**Goal: Using the Kaggle Boston Airbnb dataset, I attempt to use sentiment analysis on written reviews to predict the numerical Airbnb rating. (SPOILER ALERT: It doesn't go very well)**

The Airbnb dataset has 3 csv files: "calendar.csv", "listings.csv", "reviews.csv". I first create an LSTM model in Keras and train it on the IMDB sentiment dataset. Then I use the trained model on the comments from "reviews.csv" to predict sentiment: either positive (1), or negative (0). Taking the average of these, I see how closely this correlates to the actual ratings, found in "listings.csv".

A couple things of note: the initial sentiment analysis is a classification task, whereas predicting the rating is really a regression task. My intention is to see how closely we can correlate these.
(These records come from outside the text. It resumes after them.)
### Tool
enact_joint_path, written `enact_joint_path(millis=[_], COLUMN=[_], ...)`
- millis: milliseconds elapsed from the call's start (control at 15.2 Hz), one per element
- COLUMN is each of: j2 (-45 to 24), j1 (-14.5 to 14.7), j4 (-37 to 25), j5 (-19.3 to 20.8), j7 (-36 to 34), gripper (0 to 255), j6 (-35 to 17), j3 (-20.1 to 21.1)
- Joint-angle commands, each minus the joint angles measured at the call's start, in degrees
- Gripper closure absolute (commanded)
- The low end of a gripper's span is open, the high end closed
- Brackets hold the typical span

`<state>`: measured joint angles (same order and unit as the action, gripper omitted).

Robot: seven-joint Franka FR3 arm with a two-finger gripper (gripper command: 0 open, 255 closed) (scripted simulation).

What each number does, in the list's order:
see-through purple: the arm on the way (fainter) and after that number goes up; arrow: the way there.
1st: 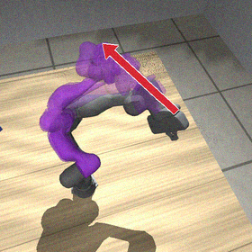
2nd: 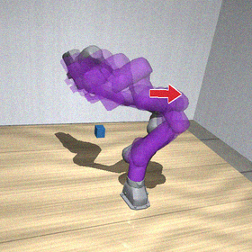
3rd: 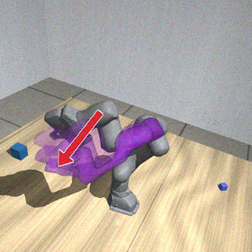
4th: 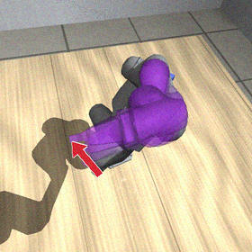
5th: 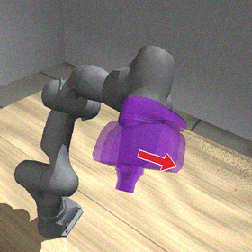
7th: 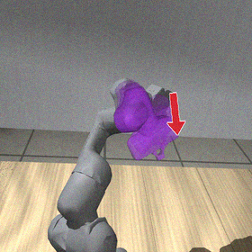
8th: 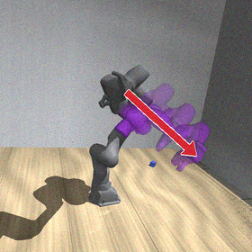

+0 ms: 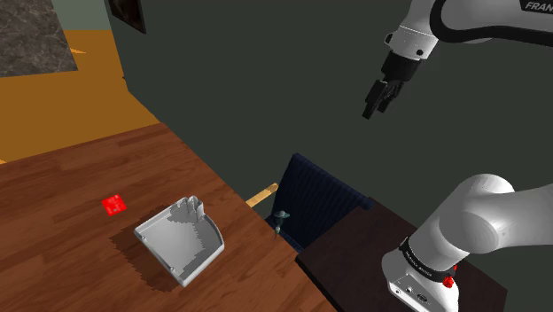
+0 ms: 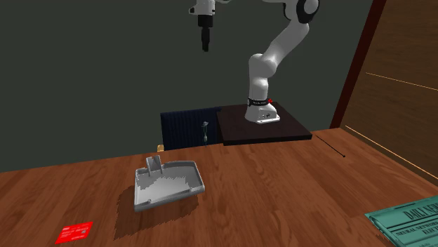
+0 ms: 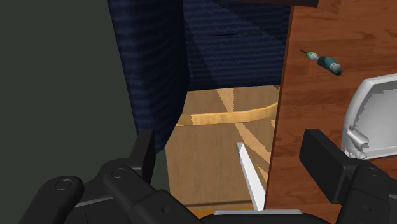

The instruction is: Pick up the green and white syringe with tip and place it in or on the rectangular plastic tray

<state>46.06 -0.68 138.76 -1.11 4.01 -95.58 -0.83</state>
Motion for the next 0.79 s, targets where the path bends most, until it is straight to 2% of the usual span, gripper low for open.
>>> enact_joint_path(millis=[0, 396, 726], j2=[0.00, 0.86, -1.57], j1=[0.00, 1.09, 2.51], j4=[0.00, 8.43, 13.21], j5=[0.00, -4.72, -9.14], j7=[0.00, -10.43, -19.22], gripper=[0, 0, 0], j6=[0.00, -7.34, -14.51], j3=[0.00, 7.11, 13.67])
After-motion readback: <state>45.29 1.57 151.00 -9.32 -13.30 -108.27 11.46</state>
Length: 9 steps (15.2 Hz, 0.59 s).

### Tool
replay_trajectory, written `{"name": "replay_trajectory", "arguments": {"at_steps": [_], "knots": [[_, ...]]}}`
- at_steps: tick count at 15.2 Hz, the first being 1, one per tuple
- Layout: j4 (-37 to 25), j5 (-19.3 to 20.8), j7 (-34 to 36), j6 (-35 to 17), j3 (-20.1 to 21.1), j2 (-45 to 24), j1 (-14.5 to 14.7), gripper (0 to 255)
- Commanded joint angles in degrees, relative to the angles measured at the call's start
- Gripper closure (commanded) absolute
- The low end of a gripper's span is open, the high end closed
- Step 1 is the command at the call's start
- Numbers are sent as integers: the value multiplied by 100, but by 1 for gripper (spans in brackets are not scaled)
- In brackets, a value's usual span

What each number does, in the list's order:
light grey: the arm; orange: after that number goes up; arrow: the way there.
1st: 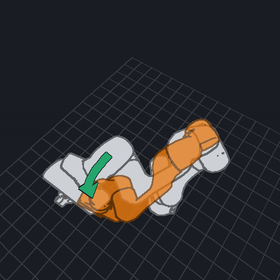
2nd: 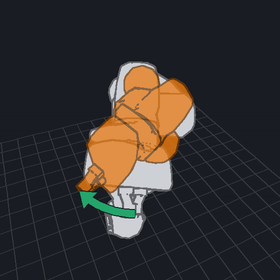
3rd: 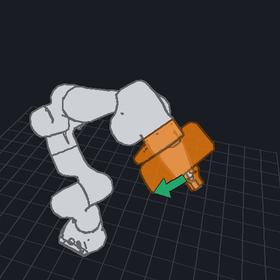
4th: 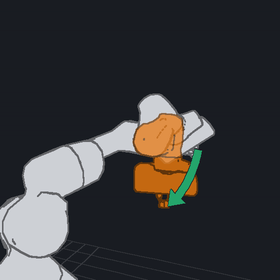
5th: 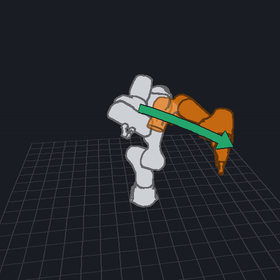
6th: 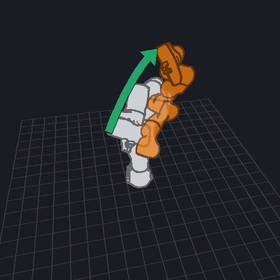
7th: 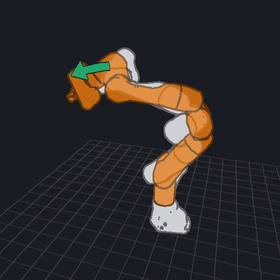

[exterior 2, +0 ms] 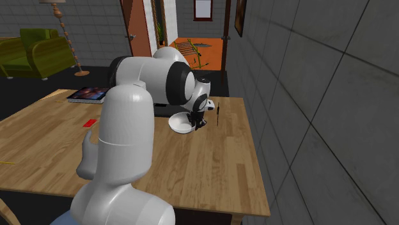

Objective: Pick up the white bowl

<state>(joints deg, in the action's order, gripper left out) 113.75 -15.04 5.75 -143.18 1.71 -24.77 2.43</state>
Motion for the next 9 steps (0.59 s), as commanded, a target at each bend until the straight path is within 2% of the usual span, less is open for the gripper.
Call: {"name": "replay_trajectory", "arguments": {"at_steps": [1, 9], "knots": [[-1, -1, 1, -2, 2, -6, 2, 255], [-42, 77, 109, 358, -37, 318, 22, 255]]}}
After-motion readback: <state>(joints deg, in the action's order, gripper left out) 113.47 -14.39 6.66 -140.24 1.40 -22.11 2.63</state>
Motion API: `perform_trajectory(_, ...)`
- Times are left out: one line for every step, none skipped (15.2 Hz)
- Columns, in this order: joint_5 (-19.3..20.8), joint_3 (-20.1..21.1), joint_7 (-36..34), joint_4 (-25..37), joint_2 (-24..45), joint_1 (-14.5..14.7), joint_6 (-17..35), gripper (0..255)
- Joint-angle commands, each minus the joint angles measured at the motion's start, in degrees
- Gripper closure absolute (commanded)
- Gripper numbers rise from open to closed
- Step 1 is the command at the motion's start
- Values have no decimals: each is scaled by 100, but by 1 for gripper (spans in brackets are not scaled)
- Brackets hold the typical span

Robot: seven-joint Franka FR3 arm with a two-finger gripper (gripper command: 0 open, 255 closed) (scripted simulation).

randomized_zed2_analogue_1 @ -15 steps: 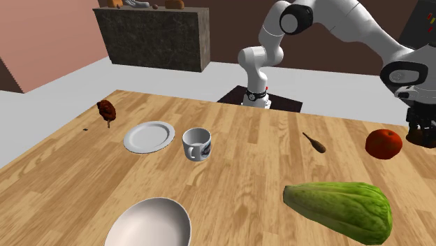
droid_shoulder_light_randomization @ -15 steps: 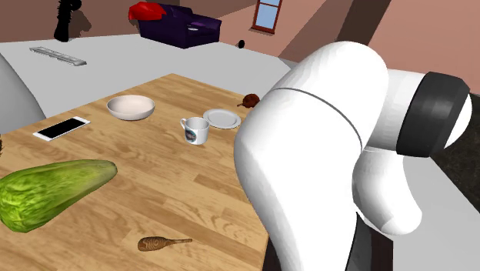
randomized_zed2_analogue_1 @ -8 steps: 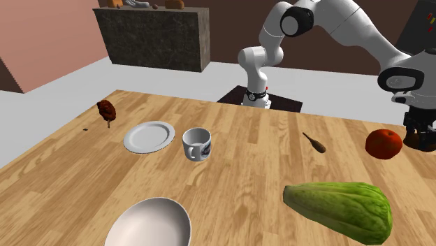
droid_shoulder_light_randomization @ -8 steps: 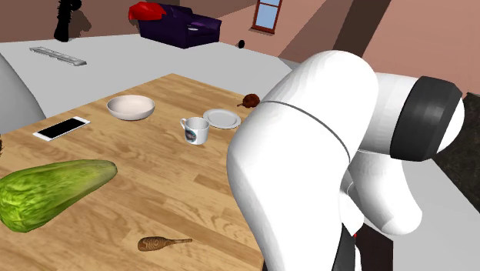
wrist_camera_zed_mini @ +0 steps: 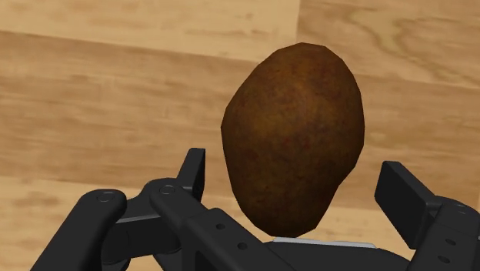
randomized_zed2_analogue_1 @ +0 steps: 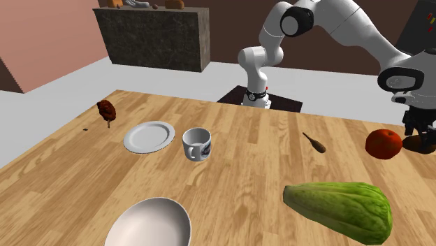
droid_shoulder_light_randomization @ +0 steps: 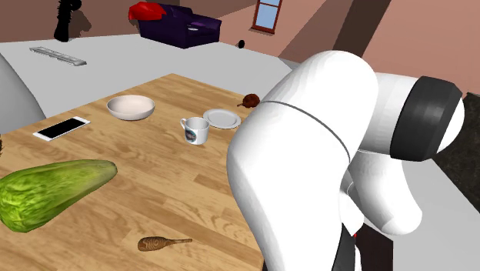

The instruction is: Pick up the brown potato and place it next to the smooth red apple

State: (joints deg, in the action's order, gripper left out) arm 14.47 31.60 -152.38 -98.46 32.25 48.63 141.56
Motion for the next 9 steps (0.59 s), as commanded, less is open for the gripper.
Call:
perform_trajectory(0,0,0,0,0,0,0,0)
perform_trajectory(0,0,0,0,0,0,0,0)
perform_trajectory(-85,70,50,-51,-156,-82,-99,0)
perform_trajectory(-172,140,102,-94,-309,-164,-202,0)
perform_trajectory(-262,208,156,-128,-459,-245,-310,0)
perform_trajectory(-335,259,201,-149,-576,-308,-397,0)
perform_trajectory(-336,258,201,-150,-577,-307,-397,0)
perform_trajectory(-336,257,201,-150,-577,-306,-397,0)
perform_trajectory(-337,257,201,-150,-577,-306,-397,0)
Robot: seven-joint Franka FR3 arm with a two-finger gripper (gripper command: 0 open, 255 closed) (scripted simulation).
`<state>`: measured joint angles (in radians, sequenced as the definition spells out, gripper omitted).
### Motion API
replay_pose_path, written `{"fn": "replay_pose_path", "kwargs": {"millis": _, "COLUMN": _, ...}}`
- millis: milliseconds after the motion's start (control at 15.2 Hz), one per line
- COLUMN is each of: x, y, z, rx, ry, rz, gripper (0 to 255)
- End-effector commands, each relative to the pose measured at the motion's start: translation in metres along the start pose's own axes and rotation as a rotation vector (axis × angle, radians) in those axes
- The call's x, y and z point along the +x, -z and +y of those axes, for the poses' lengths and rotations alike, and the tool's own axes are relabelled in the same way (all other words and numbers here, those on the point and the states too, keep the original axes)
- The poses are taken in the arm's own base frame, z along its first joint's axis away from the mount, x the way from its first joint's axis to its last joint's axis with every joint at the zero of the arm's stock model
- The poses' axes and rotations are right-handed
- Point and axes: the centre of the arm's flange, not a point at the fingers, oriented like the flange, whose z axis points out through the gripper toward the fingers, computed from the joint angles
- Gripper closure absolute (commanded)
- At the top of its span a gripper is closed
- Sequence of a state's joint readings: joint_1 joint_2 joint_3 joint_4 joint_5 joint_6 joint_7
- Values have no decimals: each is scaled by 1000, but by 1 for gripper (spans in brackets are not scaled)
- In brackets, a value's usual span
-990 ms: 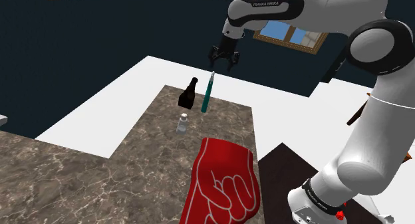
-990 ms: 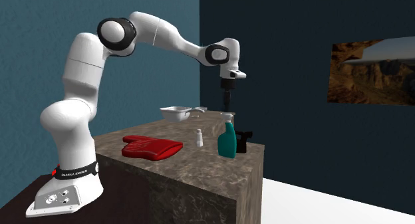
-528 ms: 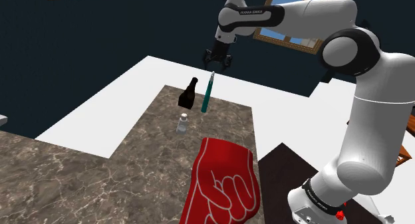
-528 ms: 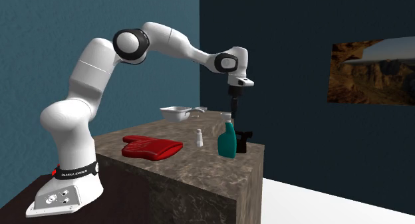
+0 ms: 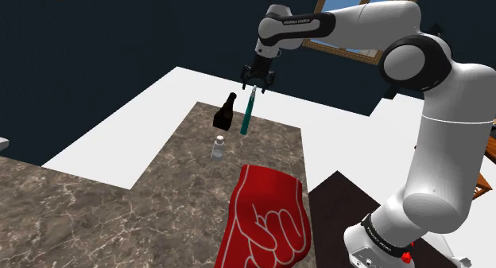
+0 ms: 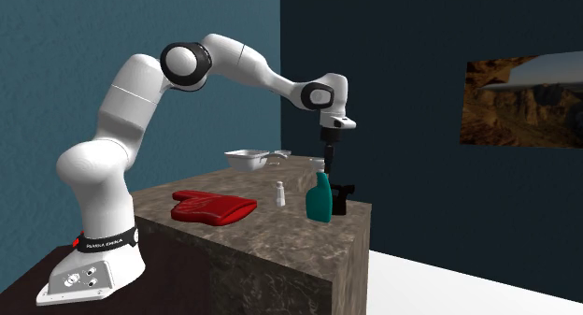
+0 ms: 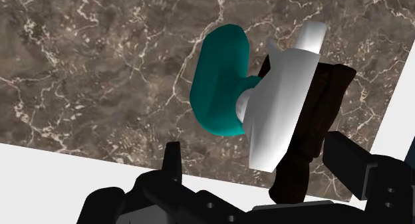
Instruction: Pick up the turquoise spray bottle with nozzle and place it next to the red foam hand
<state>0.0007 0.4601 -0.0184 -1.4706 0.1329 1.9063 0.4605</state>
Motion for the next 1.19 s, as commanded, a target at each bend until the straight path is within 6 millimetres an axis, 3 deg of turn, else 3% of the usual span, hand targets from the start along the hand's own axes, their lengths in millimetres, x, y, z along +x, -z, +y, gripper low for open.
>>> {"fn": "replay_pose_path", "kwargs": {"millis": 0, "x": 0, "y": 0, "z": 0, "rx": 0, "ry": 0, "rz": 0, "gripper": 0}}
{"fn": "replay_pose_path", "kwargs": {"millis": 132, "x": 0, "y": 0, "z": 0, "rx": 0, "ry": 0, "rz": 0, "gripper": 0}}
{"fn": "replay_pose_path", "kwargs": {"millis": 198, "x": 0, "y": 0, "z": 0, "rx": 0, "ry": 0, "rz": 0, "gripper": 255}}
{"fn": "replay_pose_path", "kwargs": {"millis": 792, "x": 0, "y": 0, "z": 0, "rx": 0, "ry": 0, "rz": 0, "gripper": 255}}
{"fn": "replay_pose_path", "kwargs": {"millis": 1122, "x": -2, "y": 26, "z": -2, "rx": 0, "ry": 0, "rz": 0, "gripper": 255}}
Also, since this is my first Kaggle submission, note that I really like functions. I primarily program in Spyder, so writing functions allows for easy and discrete code chunks, and makes debugging much easier.

In [1]:
import numpy as np
import pandas as pd
import os
import string
from sklearn.model_selection import train_test_split
import keras
from keras.models import Sequential, save_model, load_model
from keras.layers import Embedding, LSTM, Dense, Flatten
from keras.preprocessing.text import Tokenizer
from keras.preprocessing.sequence import pad_sequences
import matplotlib.pyplot as plt
import datetime
import math

Using TensorFlow backend.


First, we load in the IMDB dataset. This is also available via `keras.datasets`, but it comes preprocessed and already encoded there. I want to also work on the preprocessing and cleaning, so I got it directly from the source: http://ai.stanford.edu/~amaas/data/sentiment/ The dataset has 50,000 reviews: 25,000 for the training set and 25,000 for the testing set. Each set is further divided into positive ('pos') and negative ('neg') reviews.

In [6]:
def clean_imdb(directory):
    '''
    Returns cleaned dataframe of IMDB reviews with columns ['review', 'sentiment']
    '''
    sentiment = {'neg': 0, 'pos': 1}
    df_columns = ['review', 'sentiment']
    reviews_with_sentiment = pd.DataFrame(columns = df_columns)
    for i in ('test', 'train'):
        for j in ('neg', 'pos'):
            file_path = directory + i + '/' + j
            for file in os.listdir(file_path):
                with open((file_path + '/' + file), 'r',
                          encoding = 'utf-8') as text_file:
                    text = text_file.read()
                review = pd.DataFrame([[text, sentiment[j]]],
                                      columns = df_columns)
                reviews_with_sentiment = reviews_with_sentiment.\
                                         append(review, ignore_index = True)
    return reviews_with_sentiment

directory = 'Data/IMDB/'
cleaned_imdb = clean_imdb(directory)

Let's take a look at what a single review with sentiment looks like:

In [10]:
cleaned_imdb.iloc[13]

review       Man with the Screaming Brain is a story of gre...
sentiment                                                    0
Name: 13, dtype: object

Next we will load in one of the GloVe word embeddings (https://nlp.stanford.edu/projects/glove/). A word embedding represents words as vectors, which allows them to actually be interpreted by a computer. There are several different versions of GloVe depending on how many dimensions - and therefore memory - you would like to use. I used one of the smaller ones, with 50 dimensions and 6 billion tokens.

In [13]:
def load_GloVe(file_path):
    '''
    Loads word embedding .txt file
    Returns word embedding as dictionary
    '''
    GloVe_dict = dict()
    with open(file_path, encoding = 'utf-8') as GloVe_file:
        for line in GloVe_file:
            values = line.split()
            word = values[0]
            coef = np.asarray(values[1:], dtype = 'float32')
            GloVe_dict[word] = coef
    return GloVe_dict

GloVe_file_path = 'Data/glove.6B.50d.txt'
embedding_dict = load_GloVe(GloVe_file_path)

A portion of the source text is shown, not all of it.